The Schooled Society and its Enemies: Reflections in the History of Educational and Political Thought
Dr. Aaron Colston, Postdoctoral Research Associate, Samuel DuBois Cook Center for Social Equity, Duke University
If Heather Williams, Robert “Bob” Paris Moses, and Tomiko Brown-Nagin are any indication, the study of educational inequality naturally lends itself to the study of the contestation over rights whose guarantee is the basis for the very legitimacy of State and Court as means of social governance in the first place. This talk draws on the work of the aforementioned and other scholars including rather old and unexpected ones, to raise a set of questions relevant to ongoing actions and discourse over the fate of education in the United States: what are the tradeoffs, so to speak, involved in the historical development of a “public option” in the teaching of the young?

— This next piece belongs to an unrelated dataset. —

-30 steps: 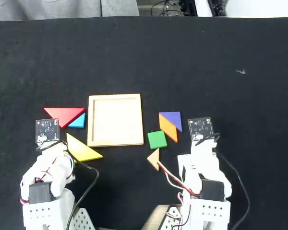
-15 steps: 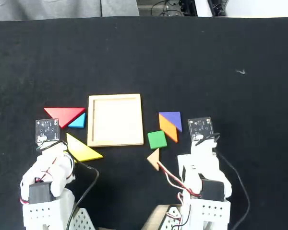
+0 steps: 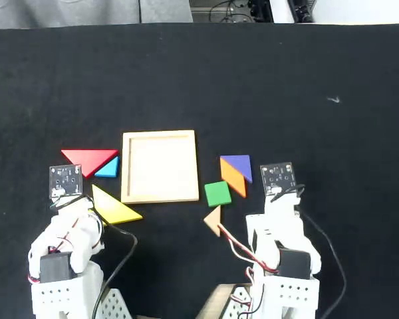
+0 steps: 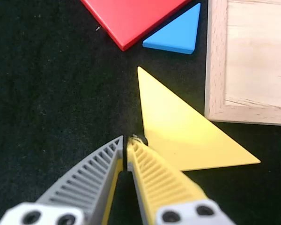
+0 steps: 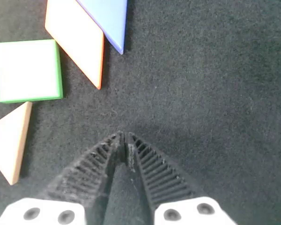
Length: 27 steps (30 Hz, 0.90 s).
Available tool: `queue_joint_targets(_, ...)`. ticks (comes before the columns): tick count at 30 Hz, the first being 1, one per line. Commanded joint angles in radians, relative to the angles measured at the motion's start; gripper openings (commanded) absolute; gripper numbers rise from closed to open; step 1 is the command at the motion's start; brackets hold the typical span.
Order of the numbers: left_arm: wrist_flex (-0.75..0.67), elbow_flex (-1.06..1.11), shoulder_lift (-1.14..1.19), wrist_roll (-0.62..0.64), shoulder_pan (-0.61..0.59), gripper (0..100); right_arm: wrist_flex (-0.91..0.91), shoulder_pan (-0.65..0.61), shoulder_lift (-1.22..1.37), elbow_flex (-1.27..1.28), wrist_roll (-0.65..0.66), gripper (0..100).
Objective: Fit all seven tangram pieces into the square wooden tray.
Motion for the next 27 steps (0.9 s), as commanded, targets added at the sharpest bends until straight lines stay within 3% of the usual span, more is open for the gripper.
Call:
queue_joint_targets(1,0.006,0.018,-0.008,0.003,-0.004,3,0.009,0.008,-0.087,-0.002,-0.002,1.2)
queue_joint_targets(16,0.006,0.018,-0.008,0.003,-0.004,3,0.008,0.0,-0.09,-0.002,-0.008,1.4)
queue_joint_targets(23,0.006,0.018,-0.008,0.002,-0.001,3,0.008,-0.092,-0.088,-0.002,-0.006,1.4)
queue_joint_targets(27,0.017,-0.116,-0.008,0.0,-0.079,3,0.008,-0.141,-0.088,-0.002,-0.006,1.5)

For instance, wider involvement of the State gives provenance to “democratic” commitments over “republican” ones which favor the formation of a lettered elite. Yet, as is increasingly apparent, it may well be that procedurally democratic outcomes prove controversial, even scandalizing those who in other instances would rather that knowledge—or at least means of acquiring knowledge—be expanded, perhaps in the interest of something as vaulting in ambition as “justice” itself or as grounded and pragmatic as people “becoming their own leaders.” In the case of scandal, is it better to hold fast to the love of democracy or, for the maintenance of respectability and security of the general welfare, should provenance of education have remained in the sphere of the republican lettered elite all along? The course of events, time and again, has shown a wrestling with such issues, repeating itself despite—not for the lack of—people learning the lessons of history. The answer, especially for those looking to the past for “solutions” to present concerns may well be very—even all too—simple: “whereof we cannot speak, thereof we shall be silent.”
About Dr. Colston
Aaron Colston is a recent Ph.D in History working on the modern United States. He brings a comparative and transnational perspective on issues in education, political culture, and societal development. His current manuscript examines how activist-educators and intellectuals campaigned for literacy on the periphery of the U.S. South and Northeast of Brazil, forming a common “grassroots school” of liberation pedagogy. By promoting rights to education, first-class citizenship, housing, and healthcare among Black and mixed-race populations, this liberation pedagogy confronted the enduring legacy of slavery even into the advent of the Cold War.